Testing a 6200

( @Phipli ) it adds up, but there are a few reasons why I don't think that's the cause.

Firstly, there are no Read-Modify-Write memory instructions on a PowerPC, just load and store. So, this sequence of bus cycles in non-cached DRAM would have to be implemented in software, not the Capella bridge chip (load a 32-bit word to a register; insert the byte into the right position; write the long word back). But that doesn't make sense either, it would mean that the ROM had to consider the underlying PPC/'040 bridge.

Secondly, I don't think it makes sense to be implemented in Capella either. For cachable addresses, whole words get loaded into L2, then L1 cache - a block of 32 bytes (8 words) are loaded at a time and if a byte or half-word is modified there (which is now on the PPC side of course), the whole word (i.e. 8 words) would be written when the cache line needs to be flushed.
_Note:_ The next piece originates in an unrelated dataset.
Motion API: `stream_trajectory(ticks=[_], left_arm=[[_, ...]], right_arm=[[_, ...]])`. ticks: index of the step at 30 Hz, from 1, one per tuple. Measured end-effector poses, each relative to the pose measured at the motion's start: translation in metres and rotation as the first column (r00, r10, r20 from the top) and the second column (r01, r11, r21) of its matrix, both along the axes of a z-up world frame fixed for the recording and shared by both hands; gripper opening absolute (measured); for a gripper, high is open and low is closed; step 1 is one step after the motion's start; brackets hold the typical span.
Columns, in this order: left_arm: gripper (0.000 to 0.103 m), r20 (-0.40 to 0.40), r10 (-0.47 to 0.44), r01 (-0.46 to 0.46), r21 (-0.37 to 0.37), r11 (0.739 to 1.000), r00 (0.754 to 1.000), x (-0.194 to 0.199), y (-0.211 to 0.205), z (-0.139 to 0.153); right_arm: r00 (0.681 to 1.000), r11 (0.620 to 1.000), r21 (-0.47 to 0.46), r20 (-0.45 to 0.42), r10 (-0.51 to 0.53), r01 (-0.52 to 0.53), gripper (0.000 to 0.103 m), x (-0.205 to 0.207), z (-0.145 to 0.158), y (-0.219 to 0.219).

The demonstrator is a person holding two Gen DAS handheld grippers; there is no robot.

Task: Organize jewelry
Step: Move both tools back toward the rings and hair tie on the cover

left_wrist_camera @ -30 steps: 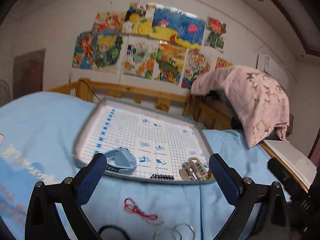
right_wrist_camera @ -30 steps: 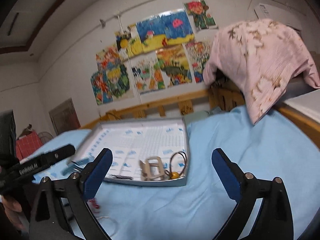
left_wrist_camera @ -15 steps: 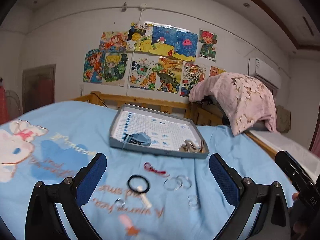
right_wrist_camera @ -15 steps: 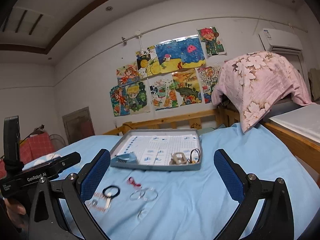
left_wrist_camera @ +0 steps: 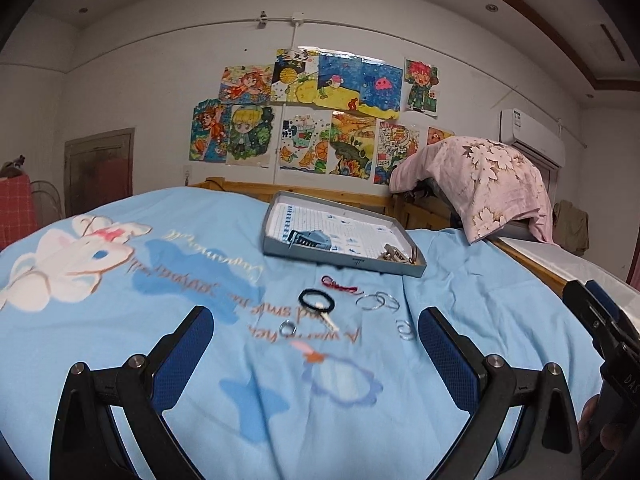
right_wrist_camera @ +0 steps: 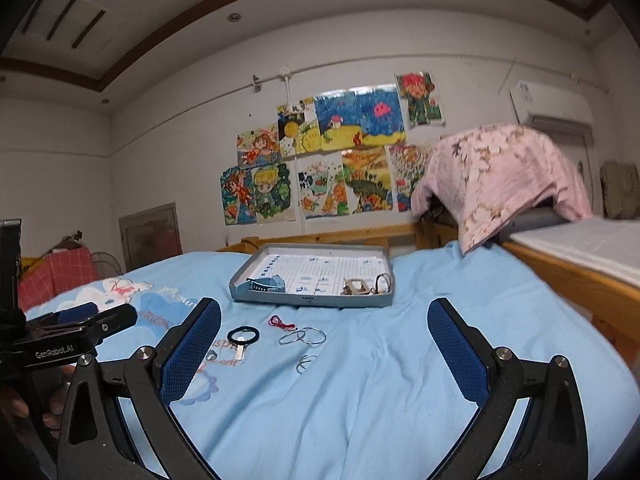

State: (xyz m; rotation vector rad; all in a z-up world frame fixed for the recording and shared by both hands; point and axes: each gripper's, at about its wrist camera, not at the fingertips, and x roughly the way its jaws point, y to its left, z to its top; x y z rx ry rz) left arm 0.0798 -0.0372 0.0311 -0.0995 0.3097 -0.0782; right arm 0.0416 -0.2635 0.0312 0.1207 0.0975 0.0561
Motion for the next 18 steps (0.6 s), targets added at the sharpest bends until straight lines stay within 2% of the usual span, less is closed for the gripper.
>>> stream_trajectory(ticks=[3, 6, 9, 18], left_arm=[[0.103, 0.003, 0.015, -0.015, -0.019, 1.000, 1.000, -0.013, 0.008, -0.002], [0.103, 0.005, 0.028, -0.028, -0.027, 0.999, 1.000, -0.026, 0.016, -0.006], [0.103, -0.001, 0.033, -0.033, -0.018, 0.999, 0.999, -0.034, 0.020, -0.011], [0.103, -0.059, 0.047, -0.047, -0.011, 0.999, 0.997, -0.024, 0.027, -0.020]], right_arm=[[1.000, 1.000, -0.012, 0.031, -0.002, 0.003, 0.102, -0.015, 0.002, 0.005], [1.000, 0.999, 0.037, -0.020, 0.017, -0.016, 0.102, -0.025, -0.006, 0.009], [1.000, 1.000, 0.007, -0.025, 0.004, -0.004, 0.102, -0.032, -0.008, 0.016], [0.999, 1.000, -0.011, -0.035, 0.004, -0.005, 0.102, -0.031, -0.008, 0.020]])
So cacheable memory never needs an RMW sequence, nor a byte modification sequence.

Thirdly, from the developer note, it seems fairly clear that the interface between the 68040 bus to the PPC603 is a set of 543 latches:


So, I don't think it makes sense for Capella to emulate a byte store to uncached RAM to load an entire word into the D-latches from DRAM, then modify the intended byte, then write the 32-bit word back out. For byte loads it wouldn't matter, a PPC603 would still just load a 64-bit double-word and select the right byte.

It also makes little sense, given that the only way Capella can know if there's a non-cacheable byte write is if the PPC603 tells it. So, there are signals from the CPU for that purpose. It's far easier for DRAM to include byte line selects and simply pass those signals on. Even though the CPU will probably send out 64-bits + the byte select signals; Capella must know how to select the high or low 32-bit word, because DRAM is 32-bits wide. It must do that for normal writes anyway.
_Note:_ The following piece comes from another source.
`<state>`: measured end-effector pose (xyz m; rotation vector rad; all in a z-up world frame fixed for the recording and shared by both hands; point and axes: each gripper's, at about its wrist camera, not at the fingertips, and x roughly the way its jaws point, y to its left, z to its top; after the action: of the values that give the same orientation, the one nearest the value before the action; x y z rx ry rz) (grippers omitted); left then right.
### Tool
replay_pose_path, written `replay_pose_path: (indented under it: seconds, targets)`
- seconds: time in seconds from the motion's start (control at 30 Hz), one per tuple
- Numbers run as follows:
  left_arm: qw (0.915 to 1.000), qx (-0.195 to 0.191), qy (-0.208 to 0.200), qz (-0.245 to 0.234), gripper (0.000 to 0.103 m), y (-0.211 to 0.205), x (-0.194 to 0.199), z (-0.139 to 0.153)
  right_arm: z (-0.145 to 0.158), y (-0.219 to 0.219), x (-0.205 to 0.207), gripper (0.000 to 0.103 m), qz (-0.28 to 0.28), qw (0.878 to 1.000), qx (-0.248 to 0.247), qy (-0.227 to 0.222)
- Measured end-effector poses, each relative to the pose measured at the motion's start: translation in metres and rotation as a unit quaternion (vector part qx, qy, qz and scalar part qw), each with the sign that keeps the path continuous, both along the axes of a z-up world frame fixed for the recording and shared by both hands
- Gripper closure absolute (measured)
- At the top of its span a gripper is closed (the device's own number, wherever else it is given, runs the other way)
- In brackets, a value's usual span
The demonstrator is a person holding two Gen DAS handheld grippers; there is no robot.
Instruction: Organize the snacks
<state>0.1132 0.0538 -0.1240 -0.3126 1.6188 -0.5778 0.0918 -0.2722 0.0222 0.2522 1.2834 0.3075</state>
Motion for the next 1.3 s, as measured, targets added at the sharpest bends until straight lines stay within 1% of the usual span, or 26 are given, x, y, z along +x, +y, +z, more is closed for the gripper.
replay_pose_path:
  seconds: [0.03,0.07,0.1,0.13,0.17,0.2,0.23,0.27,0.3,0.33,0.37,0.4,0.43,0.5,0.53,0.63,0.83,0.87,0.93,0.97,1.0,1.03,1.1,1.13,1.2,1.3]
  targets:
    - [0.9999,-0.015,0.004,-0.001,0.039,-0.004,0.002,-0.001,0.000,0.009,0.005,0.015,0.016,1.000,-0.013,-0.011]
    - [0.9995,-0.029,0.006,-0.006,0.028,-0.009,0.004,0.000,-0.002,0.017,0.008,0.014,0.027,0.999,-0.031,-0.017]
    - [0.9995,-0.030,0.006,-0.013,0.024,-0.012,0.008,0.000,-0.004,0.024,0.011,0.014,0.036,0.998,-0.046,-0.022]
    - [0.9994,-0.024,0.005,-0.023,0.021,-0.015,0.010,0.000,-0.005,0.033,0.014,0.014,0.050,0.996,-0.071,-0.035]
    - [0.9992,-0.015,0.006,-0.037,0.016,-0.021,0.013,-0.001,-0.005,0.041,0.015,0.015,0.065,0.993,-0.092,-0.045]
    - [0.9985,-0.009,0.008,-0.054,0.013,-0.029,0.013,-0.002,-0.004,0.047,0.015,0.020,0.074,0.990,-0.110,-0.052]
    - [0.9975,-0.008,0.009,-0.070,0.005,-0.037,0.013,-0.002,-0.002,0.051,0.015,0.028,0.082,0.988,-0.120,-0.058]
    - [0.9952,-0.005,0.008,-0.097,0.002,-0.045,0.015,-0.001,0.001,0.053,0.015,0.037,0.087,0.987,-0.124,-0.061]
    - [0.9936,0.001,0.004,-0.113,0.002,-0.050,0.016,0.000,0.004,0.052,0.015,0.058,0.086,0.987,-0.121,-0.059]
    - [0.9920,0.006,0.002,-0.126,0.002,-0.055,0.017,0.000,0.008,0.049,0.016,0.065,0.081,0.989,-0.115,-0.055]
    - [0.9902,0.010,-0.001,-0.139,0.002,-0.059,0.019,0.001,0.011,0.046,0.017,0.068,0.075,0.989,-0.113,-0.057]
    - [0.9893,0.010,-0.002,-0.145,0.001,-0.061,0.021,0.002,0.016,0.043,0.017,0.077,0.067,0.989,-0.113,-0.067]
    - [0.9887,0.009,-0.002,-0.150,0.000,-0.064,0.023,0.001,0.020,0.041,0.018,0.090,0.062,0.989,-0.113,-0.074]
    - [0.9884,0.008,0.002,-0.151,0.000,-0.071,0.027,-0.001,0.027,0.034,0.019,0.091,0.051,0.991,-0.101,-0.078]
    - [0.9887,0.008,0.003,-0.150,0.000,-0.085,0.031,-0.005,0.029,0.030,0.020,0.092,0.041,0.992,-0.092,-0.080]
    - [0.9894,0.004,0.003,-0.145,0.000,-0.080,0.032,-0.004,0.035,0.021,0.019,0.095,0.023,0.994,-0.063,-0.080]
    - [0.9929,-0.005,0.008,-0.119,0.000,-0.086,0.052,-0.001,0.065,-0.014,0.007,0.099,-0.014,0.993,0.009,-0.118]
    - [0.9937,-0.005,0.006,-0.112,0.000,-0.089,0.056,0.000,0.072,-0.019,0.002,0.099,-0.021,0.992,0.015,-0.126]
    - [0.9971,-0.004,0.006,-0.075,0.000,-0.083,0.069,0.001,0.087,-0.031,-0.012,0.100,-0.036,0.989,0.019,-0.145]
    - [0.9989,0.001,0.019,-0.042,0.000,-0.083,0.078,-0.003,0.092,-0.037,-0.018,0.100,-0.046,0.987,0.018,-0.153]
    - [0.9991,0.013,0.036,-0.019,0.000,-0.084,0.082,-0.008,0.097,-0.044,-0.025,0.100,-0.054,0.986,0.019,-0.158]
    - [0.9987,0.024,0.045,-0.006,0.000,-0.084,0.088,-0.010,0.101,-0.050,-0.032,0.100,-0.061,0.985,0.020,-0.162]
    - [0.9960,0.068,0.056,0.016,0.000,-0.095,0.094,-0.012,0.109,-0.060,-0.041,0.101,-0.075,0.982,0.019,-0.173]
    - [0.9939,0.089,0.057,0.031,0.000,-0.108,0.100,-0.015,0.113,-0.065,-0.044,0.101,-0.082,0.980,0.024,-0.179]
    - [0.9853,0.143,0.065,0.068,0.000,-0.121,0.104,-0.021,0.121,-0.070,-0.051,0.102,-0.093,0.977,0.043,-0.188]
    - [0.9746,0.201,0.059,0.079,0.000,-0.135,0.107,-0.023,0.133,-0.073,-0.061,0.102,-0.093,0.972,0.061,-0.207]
From page 8-15 it works like this:

A29-A31 (which are the low-order bits in the insane IBM convention), select the byte lane while the 3 signals TSIZ0:2 ==001, meaning 1 byte.

It's very easy for Capella to use this information to select the right byte lane in DRAM. A similar approach works for 16-bit and 32-bit read/writes:

Poor Video RAM performance is, I would deduce, for other reasons.
Sorry, I think you are confused or missing my point, perhaps I was unclear.
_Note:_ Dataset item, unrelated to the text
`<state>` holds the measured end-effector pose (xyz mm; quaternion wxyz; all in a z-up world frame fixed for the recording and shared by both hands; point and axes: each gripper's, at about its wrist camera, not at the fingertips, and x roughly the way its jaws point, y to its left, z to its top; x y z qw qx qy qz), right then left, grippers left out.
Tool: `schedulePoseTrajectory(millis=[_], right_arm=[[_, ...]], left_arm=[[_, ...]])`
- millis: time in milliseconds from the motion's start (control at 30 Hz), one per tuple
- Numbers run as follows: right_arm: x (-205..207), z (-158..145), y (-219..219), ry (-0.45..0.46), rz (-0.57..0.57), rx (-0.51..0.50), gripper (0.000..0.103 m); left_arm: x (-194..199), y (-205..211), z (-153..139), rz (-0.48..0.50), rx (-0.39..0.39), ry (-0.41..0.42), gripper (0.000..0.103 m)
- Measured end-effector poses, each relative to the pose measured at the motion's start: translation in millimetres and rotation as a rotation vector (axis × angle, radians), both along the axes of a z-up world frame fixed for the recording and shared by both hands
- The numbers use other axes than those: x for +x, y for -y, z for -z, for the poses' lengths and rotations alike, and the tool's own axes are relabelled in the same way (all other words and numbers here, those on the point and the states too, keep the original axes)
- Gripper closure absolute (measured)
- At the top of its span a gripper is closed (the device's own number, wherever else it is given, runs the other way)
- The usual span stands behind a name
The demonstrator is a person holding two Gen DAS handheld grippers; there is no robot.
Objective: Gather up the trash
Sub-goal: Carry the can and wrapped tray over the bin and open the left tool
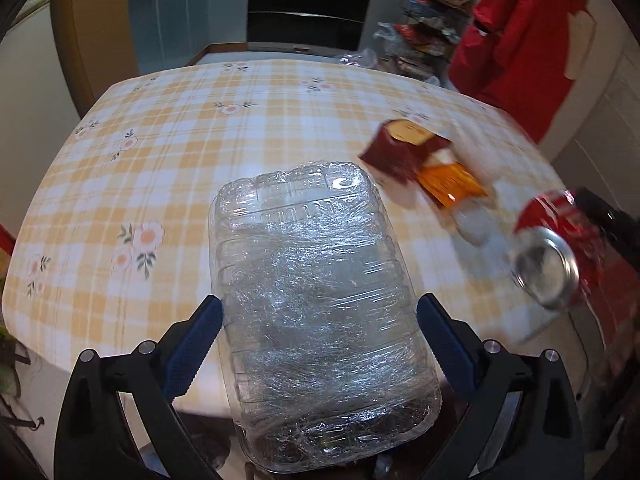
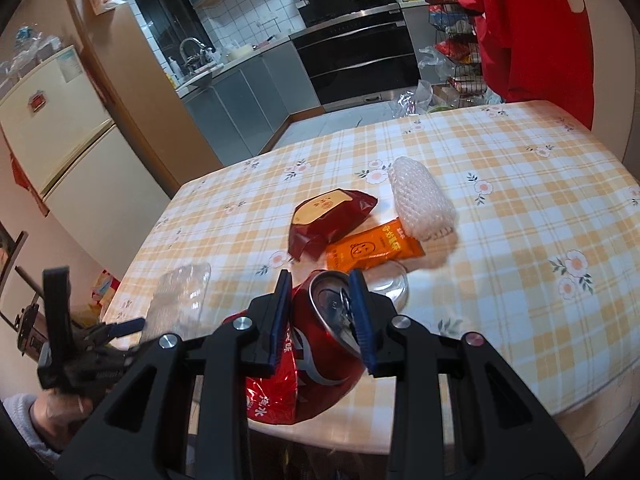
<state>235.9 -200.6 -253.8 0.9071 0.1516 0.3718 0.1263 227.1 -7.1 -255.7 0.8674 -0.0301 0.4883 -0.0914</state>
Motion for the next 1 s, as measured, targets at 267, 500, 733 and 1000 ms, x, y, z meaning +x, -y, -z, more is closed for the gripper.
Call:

I don't mean a read-modify-write sequence as in an instruction that causes a read-modify-write bus cycle. I don't think the 68K ROM used these as only specific instructions use them. I'm referring to the QuickDraw use case of reading a particular address (framebuffer for a particular pixel), modifying the data, then writing it back. The point of mentioning byte width (as an example for 8bpp) is that an entire bus transfer cycle is required regardless of width if the address is cache inhibited. If for each pixel changed you're doing two full bus cycles, as I said, that gets expensive quickly because you accumulate additional wasted cycles from bus translation overhead.

Edit: To further clarify, most QuickDraw accesses act like that - basic drawing instructions and the like. In some cases it's possible to do larger transfers (blits, moves, and the like) but that depends a lot on the specific request, organization of framebuffer memory, bit depth, etc. A line from A to B is going in most cases to cause a series of single-pixel changes requiring that exact read-modify-write trace (but not a RMW cycle) I mentioned above as the framebuffer is typically cache inhibited.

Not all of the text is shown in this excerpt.